By Steve Mosco
The paid sick leave deal struck last week by City Council members, business owners and union leaders was mostly well-received, with one notable exception.
Mayor Michael Bloomberg said he would veto the plan requiring city employers with 20 or more workers to grant paid time off to employees when they get sick.
“While this compromise version of the bill is better than previous iterations, it will still hurt small businesses and stifle job creation,” Bloomberg said. “The bill is short-sighted economic policy that will take our city in the wrong direction, and I will veto it.”
The deal, which would go into effect April 2014, requires companies with at least 20 employees to give full-time workers five compensated sick days a year. The mandate will extend to businesses with 15 or more employees in October 2015.
Council Speaker Christine Quinn (D-Manhattan) said under the agreement, all New Yorkers will receive full protections that will allow them to take time to care for themselves and their families when ill, without fear or threat of losing their jobs.
“We have a good, strong and sensible piece of legislation that recognizes the needs of everyday New Yorkers and the realities that our struggling small businesses face,” Quinn said. “Throughout these negotiations I have always said that I was willing to listen and engage all sides. Because of deliberate, thoughtful and at times hard-nosed negotiations, we now have a piece of legislation that balances the interests of workers, small business owners and local mom-and-pop proprietors across this city.”
The bill also includes vital protections for the city’s economy, including a reverse trigger that will ensure the mandate is only enacted if the economy can sustain it. If the economy unexpectedly worsens, the bill will be delayed from taking effect until conditions improve.

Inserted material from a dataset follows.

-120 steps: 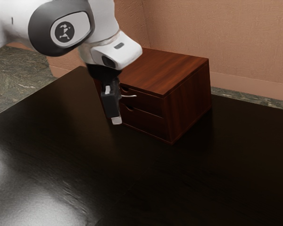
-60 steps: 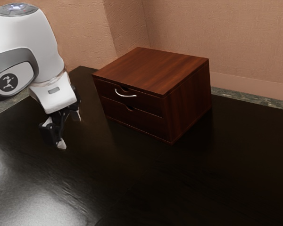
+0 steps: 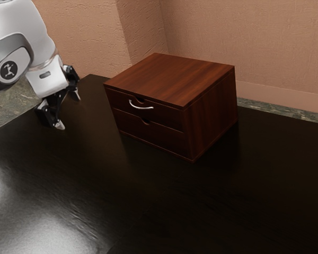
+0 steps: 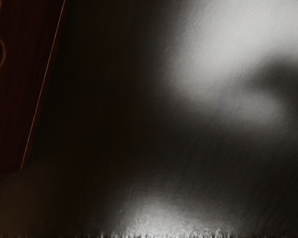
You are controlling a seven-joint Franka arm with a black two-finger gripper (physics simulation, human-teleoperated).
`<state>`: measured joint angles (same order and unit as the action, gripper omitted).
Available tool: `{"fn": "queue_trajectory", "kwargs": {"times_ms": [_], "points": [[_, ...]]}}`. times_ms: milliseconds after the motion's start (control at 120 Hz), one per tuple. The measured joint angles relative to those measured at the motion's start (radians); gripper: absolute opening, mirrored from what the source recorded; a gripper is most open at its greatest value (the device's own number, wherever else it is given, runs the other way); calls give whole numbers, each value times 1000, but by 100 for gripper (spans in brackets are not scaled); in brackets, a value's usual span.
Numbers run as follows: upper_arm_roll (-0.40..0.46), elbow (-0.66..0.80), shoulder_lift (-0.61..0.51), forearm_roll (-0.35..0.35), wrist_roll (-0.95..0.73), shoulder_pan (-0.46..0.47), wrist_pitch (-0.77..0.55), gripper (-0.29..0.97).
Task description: Pull the drawer handle with one arm to open the drawer
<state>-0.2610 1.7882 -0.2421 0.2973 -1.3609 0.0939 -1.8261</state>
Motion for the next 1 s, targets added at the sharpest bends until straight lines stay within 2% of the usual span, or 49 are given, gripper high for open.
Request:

But Bloomberg said he does not buy into that provision.
“Supporters claim it will only take effect if the economy is healthy, but there is never a good time to make New York City less competitive,” he said. “There are still far too many New Yorkers out of work, and it is crucial that we continue doing everything we can to allow businesses to grow.”
Advocates of paid sick leave have said that no worker should be at risk of losing a job because of illness. Freddy Castiblanco, owner of Terraza 7 Bar and Café, at 40-19 Gleane St. in Elmhurst, said the deal creates a new ethical standard for workers’ rights.

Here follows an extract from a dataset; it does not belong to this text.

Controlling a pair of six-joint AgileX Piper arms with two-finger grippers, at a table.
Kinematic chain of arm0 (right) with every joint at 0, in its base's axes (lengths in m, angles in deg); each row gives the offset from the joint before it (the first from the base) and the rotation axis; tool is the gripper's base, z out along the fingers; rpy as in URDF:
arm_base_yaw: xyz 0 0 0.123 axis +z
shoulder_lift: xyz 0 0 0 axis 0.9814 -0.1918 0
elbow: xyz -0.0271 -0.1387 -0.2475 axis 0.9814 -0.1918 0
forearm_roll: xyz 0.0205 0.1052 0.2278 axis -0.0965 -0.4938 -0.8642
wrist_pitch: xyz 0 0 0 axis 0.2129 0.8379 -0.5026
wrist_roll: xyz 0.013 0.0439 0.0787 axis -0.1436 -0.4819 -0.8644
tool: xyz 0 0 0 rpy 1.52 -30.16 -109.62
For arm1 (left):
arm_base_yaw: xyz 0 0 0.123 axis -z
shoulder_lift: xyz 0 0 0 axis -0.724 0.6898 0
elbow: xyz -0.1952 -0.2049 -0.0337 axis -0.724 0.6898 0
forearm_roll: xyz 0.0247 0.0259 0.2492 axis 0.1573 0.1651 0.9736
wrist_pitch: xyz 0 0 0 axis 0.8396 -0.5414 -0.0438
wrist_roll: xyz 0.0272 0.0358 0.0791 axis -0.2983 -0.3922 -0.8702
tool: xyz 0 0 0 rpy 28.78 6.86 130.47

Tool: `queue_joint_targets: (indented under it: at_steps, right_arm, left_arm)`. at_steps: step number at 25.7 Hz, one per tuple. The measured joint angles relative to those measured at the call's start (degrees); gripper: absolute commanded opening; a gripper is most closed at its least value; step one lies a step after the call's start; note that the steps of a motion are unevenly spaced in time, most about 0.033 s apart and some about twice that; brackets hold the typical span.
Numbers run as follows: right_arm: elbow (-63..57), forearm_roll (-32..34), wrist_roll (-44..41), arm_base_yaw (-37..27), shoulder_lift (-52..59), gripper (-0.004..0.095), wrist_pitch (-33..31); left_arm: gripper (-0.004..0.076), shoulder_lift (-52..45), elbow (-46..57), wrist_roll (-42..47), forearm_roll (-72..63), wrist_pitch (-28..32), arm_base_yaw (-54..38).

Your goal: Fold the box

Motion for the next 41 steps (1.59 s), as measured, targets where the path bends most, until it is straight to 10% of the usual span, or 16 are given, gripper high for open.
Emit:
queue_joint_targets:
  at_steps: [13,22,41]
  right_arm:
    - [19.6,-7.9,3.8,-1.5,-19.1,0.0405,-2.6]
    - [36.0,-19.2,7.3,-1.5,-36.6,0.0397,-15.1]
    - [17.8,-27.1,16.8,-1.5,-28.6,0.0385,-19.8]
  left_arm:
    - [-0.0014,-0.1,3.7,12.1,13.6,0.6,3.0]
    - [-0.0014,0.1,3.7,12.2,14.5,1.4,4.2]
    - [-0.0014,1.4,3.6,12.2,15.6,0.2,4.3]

“This victory protects workers from being fired for being sick,” he said. “It marks a milestone in the struggle of small business and workers working together to better our communities.”
Quinn, a candidate to replace Bloomberg, faced criticism for her opposition to paid sick leave, in particular from other mayoral candidates.
City Public Advocate Bill de Blasio, another candidate for mayor, said the deal took too long to come together and it still leaves out many working New Yorkers.
“I commend the city Paid Sick Days Coalition for getting something done, despite Speaker Quinn’s long-standing resistance to providing working families this critical measure of economic security,” said de Blasio. “However, the final outcome leaves out over 300,000 New Yorkers and took far too long. No one should ever have to sacrifice pay just because they get sick. I intend to keep fighting for these New Yorkers left behind.”
Meanwhile, Queens elected officials were happy to celebrate what they believe is a victory for city workers.“Today is a historic moment for the city of New York,” said Councilman Jimmy Van Bramer (D-Sunnyside). “With the passage of this milestone legislation our city’s working families will no longer have to fear the loss of jobs for taking a sick day or caring for a loved one who is ill.”